MNRE recently issued a notification to create an “Approved List of Models and Manufacturers” of PV cells and modules in India. The notification states that all solar projects set up under any form of government scheme or programme would be required to procure cells and modules from the approved list. It would be effective from April 2020 onwards and approvals would be valid for only two years with renewal subject to demonstration of satisfactory performance of the respective products.
- Detailed implementation guidelines are still awaited but the process outlined so far seems excessive and unworkable;
- The relatively simple set of quality standards introduced in August 2017 are yet to become fully effective due to lack of procedural clarity, inadequate testing facilities and high cost;
- It is hard to see how the notification would achieve its stated objectives of improving product reliability and energy security in the country;
The notification would affect almost the entire solar industry in India as it covers all schemes and programmes implemented by any central or state government agency or public sector entity. Recent tenders issued by SECI have already incorporated a condition asking bidders to ensure compliance with the new notification. To get on the approved list, the manufacturers would first need to get required BIS certification for each model of cells and/ or modules proposed to be used in India. The second step would entail a prescribed application to MNRE, followed by physical inspection and audit of the concerned manufacturing facility(ies) to ensure sufficient manufacturing capacity and expertise. The manufacturers would be required to provide extensive information to MNRE on a monthly basis covering purchase of raw materials, production and sale of goods as well as supporting bank statements and compliance certificates.
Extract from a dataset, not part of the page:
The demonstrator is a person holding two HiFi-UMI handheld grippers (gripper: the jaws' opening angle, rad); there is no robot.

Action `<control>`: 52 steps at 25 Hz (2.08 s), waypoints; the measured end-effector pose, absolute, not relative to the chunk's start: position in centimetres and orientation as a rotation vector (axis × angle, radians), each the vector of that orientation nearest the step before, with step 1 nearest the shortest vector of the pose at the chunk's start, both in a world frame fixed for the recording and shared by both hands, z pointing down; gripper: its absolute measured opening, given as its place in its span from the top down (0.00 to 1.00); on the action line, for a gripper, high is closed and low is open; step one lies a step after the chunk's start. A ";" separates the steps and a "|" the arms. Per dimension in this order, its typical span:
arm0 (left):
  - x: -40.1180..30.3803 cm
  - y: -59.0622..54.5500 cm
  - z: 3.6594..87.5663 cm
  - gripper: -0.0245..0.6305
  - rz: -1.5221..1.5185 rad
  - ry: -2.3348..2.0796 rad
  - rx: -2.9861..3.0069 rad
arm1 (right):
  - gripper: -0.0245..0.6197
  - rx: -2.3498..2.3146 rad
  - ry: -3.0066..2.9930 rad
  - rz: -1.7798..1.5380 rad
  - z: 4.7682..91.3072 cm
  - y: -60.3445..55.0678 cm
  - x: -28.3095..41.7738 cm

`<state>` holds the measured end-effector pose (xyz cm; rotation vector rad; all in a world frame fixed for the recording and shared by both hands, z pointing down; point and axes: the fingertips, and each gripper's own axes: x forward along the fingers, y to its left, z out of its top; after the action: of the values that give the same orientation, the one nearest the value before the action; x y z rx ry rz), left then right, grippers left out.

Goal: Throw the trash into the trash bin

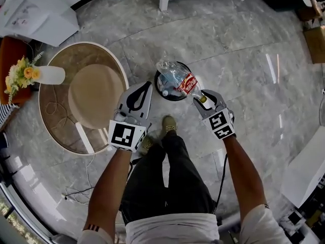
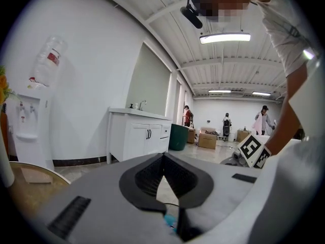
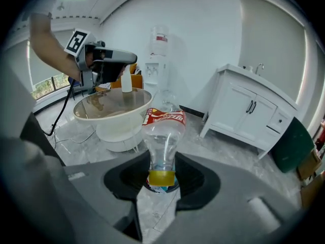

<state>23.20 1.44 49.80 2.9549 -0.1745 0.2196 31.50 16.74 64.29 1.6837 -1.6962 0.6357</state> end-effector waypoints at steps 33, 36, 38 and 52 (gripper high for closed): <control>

The approved models and manufacturing facilities would be further subjected to random quality testing and site inspection respectively to ensure compliance.
The scope of the notification and proposed procedures seem overbearing to say the least. We shudder to imagine implementation nightmares and consequent effect on the supply chain. The relatively simple set of quality standards introduced in August 2017 have caused widespread chaos in the industry due to lack of procedural clarity, inadequate testing facilities and high cost. After some five extensions, the standards are yet to become fully effective.
The notification, a bewildering exercise in scope and methodology, raises serious concerns. We doubt if MNRE or any other public sector entity has the capacity to complete physical and financial audits of manufacturers worldwide. Will the companies even be willing to provide all the necessary information? Equally importantly, it is hard to see how the notification would address concerns around “product reliability” and “larger energy security” in the country. If anything, it seems like a convoluted exercise in protecting domestic manufacturing.